Nick Icorn, has been called the "Keeper of the Flame" for preserving diving's illustrious history through his collection of sports diving gear. His diving career includes experience in numerous aspects of diving, including working as a design engineer with US Divers, Healthways, Cavalero, Airco Cryogenics, Sherwood Selpac, and Ocean Dynamics.

After serving in WWII Nick was accepted for training as a Swimmer Scout in the 1st Beach Reconnaissance Platoon of the Marine Corps. In 1950 he began his recreational diving career and was part of the first formal underwater instructors course conducted at Scripps Institute of Oceanography in 1953. The following year Nick began working with the Los Angeles County Instructor training program and served on its board of directors for twelve years. He continued with his education in diving and was certified as an instructor by NAUI, SSI, YMCA and NASDS, providing him with a very wide perspective on the quality and contents of all the training programs in the United States.

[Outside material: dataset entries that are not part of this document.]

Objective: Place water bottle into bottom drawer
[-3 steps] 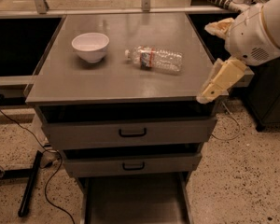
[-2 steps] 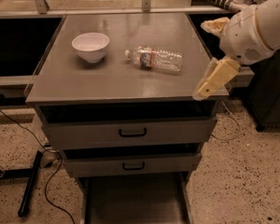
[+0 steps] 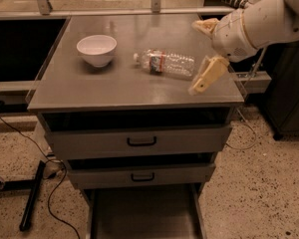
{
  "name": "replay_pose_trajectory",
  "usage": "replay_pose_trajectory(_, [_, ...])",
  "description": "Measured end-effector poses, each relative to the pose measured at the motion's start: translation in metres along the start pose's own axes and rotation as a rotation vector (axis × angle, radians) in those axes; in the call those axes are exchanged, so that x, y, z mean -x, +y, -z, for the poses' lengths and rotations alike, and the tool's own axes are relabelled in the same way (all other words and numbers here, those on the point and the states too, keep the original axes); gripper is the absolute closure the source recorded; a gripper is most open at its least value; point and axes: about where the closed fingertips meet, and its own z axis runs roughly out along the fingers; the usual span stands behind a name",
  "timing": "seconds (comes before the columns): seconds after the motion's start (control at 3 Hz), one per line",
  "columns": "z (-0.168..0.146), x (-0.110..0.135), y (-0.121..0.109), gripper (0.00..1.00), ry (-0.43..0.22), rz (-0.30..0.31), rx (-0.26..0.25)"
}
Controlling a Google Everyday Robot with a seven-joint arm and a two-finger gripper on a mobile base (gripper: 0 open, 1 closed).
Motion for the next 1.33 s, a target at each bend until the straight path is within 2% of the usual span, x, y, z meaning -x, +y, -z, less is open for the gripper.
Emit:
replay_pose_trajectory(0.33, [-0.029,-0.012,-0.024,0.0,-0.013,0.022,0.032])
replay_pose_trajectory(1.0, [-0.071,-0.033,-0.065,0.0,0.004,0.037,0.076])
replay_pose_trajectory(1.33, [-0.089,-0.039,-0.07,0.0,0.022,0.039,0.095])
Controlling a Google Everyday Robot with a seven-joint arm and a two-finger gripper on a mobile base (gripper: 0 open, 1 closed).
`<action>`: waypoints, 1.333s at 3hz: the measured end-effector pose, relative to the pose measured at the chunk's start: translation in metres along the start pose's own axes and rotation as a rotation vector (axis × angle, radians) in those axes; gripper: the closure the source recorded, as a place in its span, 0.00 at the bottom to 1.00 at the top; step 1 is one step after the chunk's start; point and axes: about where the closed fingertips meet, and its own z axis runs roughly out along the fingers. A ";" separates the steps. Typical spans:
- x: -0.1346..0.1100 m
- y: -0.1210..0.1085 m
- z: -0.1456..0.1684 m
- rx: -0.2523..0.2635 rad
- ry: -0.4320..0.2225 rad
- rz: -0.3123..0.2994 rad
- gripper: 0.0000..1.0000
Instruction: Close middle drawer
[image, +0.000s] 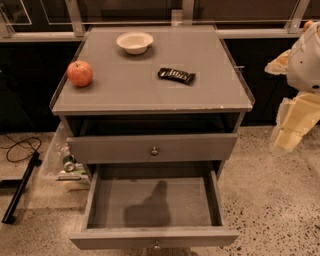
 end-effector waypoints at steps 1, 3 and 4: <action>0.017 0.016 0.027 -0.051 -0.053 0.028 0.00; 0.038 0.069 0.108 -0.157 -0.173 0.036 0.19; 0.046 0.099 0.146 -0.189 -0.225 0.019 0.43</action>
Offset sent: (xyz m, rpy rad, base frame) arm -0.0455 -0.0069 -0.1356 0.2715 0.1111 0.0342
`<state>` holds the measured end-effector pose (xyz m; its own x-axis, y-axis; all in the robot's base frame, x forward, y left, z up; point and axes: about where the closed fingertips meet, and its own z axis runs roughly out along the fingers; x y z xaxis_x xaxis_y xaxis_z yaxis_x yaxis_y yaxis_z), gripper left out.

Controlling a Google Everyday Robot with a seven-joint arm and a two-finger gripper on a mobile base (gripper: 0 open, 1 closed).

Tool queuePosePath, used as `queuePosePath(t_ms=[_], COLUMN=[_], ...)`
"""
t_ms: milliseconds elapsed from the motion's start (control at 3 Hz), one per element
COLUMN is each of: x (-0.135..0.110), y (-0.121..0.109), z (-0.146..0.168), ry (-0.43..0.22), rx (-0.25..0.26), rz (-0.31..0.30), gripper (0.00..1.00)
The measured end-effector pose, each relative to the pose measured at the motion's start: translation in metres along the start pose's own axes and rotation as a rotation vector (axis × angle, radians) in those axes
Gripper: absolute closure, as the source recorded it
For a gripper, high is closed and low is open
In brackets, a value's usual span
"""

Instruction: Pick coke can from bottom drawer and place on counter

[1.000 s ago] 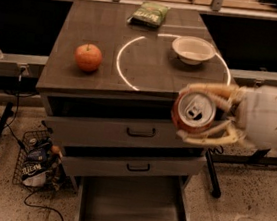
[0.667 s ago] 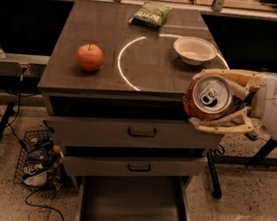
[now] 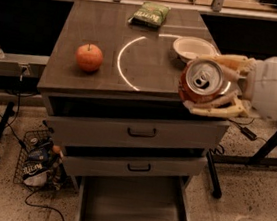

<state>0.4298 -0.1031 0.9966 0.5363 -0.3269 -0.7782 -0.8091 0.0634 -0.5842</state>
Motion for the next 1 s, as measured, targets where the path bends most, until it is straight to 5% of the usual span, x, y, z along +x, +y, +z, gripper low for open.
queuePosePath(t_ms=[333,1000], x=[0.036,0.102], y=[-0.062,-0.105], z=[0.030,0.083], ry=[0.023,0.053], rx=[-0.002,0.001], rz=[0.060,0.235], gripper=[1.00,1.00])
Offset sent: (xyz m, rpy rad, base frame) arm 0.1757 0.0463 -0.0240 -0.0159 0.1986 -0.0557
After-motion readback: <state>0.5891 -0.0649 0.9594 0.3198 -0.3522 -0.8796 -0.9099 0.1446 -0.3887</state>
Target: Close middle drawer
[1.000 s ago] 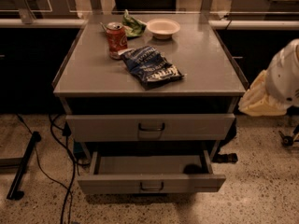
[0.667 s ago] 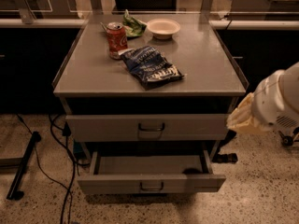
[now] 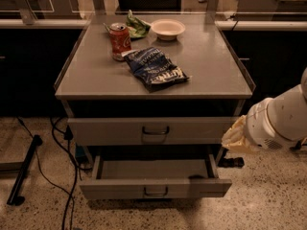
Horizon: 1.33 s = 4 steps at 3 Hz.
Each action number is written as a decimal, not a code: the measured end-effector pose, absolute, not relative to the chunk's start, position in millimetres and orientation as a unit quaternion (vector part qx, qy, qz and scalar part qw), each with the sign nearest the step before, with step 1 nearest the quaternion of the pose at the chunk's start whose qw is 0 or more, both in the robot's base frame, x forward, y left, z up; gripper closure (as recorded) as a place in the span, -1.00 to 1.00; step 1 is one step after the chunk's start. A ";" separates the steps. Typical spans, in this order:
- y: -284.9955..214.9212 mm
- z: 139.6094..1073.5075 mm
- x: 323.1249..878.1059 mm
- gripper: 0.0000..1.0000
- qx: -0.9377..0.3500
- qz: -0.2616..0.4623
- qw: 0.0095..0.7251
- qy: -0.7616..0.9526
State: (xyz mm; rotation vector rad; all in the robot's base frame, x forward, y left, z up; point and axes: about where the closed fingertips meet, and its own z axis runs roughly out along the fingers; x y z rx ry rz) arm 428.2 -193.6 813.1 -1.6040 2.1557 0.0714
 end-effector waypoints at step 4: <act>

In 1970 Nick became PADI's first and only executive director. At the time PADI had only 234 instructors, a number that increased to 12,000 worldwide under his watch. The next year he conducted a survey on diving classes throughout the U.S. and wrote the first "Standards and Procedures Manual" for instructors, followed very shortly by his manual "The Basic Scuba Course" which was a step-by-step comprehensive training manual for basic diving certification. Nick's third manual, "Open Water Training" probably changed the diver training more than any other publication. It was the first effort to incorporate multiple open water dives in the training process which was key to making the sport safer.

Nick formulated a dive training program for PADI consisting of five open water dives and then implemented it under the new certification of "Open Water Diver." He went on to write a series of speciality courses for those who wanted more advanced or specialised training, but who were not necessarily interested to proceed on the path to instructor. The industry benefited enormously from the influx of more experienced, confident divers who were safe in open water conditions, continued diving and training throughout their lives.

Over the years Nick has assembled a museum of historical diving equipment that is unequaled. The Historical Diving Society recognised Nick's immeasurable contributions by creating The HDS Nick Icorn Diving Heritage Award which is presented annually.